At present, five Zenith customers are testing the system's connectivity, which is mainly checking its operation in the real world with different internet browsers. "By the end of the year most clients will be using this - if they want to," says Buchan.

Whole-life costs

But that is only phase one of Pulse. The most impressive development is actually another few months further away, around next summer, when Zenith launches its whole-life cost addition to the Pulse system. The detail Zenith is drilling into is impressive, with a cost per mile figure available including elements such as early termination cost, vehicle repairs, fines and end-of-life costs, as well as the more regular insurance, fuel and financial implications of running vehicles.

"When we have finished this we will be able to sit in front of a customer and tell them explicitly how much their fleet costs including costs like early termination and end of lease charges," declares Buchan. "This is leakage ppm [pence per mile] and this is where they need a cpm [cost per mile] target - customers can take out cost through understanding where there is cost."

Zenith will be able to provide levels of detail that can compare the cost of running one vehicle versus another, allowing firms to compare the real-world whole-life cost of different models and manufacturers across their fleet. That move will help companies analyse the impact of changes made to choice lists and where savings can be made by switching from one brand to another. "We're into long-term relationships with customers - we've got nothing to hide and openness and transparency is what helps customers," says Buchan. "When you look at policy decisions, a fleet wants to recommend a strategy and the fleet manager wants to go towards one brand or another. We're able to show a client financial aspects of the decision. The staff retention issues are important, but we can give facts."
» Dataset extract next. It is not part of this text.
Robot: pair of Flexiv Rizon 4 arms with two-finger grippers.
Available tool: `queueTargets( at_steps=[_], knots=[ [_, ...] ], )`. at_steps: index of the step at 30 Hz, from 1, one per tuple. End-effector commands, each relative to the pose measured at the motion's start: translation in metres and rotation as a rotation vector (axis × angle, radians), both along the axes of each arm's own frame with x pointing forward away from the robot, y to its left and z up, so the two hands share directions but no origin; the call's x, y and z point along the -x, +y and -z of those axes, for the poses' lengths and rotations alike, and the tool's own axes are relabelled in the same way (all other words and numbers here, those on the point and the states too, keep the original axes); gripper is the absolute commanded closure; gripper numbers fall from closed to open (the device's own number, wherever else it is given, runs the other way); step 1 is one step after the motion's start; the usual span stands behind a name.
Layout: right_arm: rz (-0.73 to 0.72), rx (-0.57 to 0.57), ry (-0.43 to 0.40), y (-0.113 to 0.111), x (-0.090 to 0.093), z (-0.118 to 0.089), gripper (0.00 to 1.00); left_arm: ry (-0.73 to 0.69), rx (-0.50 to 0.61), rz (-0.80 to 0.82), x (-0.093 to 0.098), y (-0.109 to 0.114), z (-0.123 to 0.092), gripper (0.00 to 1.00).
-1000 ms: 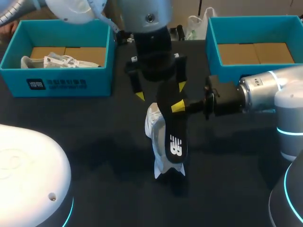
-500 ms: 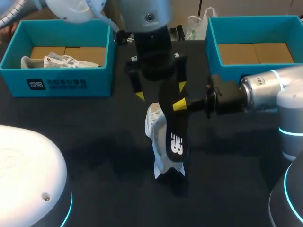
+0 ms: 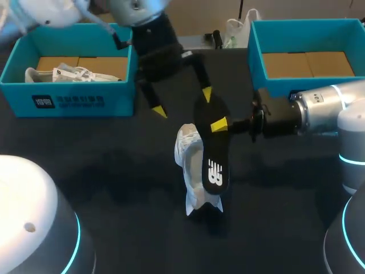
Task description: Take the shoe out of the shoebox, open the shoe tongue, remove and reinsert the insole, then place the shoe into the shoebox
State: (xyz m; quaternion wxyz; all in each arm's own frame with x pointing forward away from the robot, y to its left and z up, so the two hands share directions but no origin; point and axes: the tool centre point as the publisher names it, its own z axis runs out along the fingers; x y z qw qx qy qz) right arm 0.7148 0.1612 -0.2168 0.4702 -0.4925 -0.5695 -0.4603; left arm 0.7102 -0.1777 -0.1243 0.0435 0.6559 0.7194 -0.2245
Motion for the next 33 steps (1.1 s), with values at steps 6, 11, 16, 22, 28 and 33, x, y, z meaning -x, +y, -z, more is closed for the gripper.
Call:
queueTargets(
  at_steps=[6, 11, 16, 22, 28, 33],
  knots=[
    [-0.006, 0.016, 0.0, 0.0, -0.005, -0.006, 1.0, -0.027, 0.374, -0.033, 0.009, 0.039, 0.008, 0.0],
    [0.0, 0.018, 0.003, -0.001, -0.006, -0.006, 1.0, -0.035, 0.494, -0.057, 0.01, 0.045, 0.009, 0.0],
    [0.004, 0.018, 0.006, 0.0, -0.006, -0.006, 1.0, -0.074, 0.53, -0.092, 0.01, 0.047, 0.008, 0.0],
    [0.0, 0.034, 0.019, 0.002, -0.008, 0.004, 1.0, -0.074, 0.53, -0.092, 0.01, 0.047, 0.008, 0.0],
    [0.008, 0.031, 0.02, 0.002, -0.007, 0.012, 1.0, -0.074, 0.53, -0.092, 0.01, 0.047, 0.008, 0.0],
    [0.018, 0.015, 0.007, 0.003, -0.005, 0.009, 1.0, -0.245, 0.722, -0.113, -0.004, 0.043, 0.043, 0.0]
  ],
)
The long-term goal is for Zenith to be able to give a cost per mile figure for every vehicle on sale, and for the firm's relationship managers to use the data to help fleets drive down costs by making changes to policies. The system should also allow benchmarking of a company's fleets against anonymised peers, highlighting comparative strengths and weaknesses. "It's about informed quality decisions for customers to drive costs in a difficult economic climate," says Hughes.

"We see it as our duty in the sector to bring innovative solutions to our customers and that's been our DNA as Zenith, it's where our core strength is - using everything from grey fleet to goods vehicles," concludes Buchan. "We don't see ourselves as a fleet management company, we're more about business-service solution provision to customers."

Target: Twice the size by 2016

Zenith chief executive Tim Buchan is focusing on doubling the company's size by 2016, although continuing to cater for 100+ vehicle fleets rather than diversifying into SMEs or the broker market.

"Our focus is to grow the company organically over the next four or five years," he says. "The significant growth is in larger fleets."

Buchan also refuses to rule out acquisitions if the chance occurs. "We continue to be open-minded about acquisitions and if the right opportunity presents itself we will take the time to research and investigate it, but all of our growth over the next four or five years is organic," he says.

Zenith is in the process of sourcing a heavy goods vehicle "solution" that would complete it's comprehensive vehicle management offering, covering everything from salary sacrifice and grey fleet up to large trucks. "We're focused on delivering an end-to-end solution to the medium-large corporate sector," says Buchan.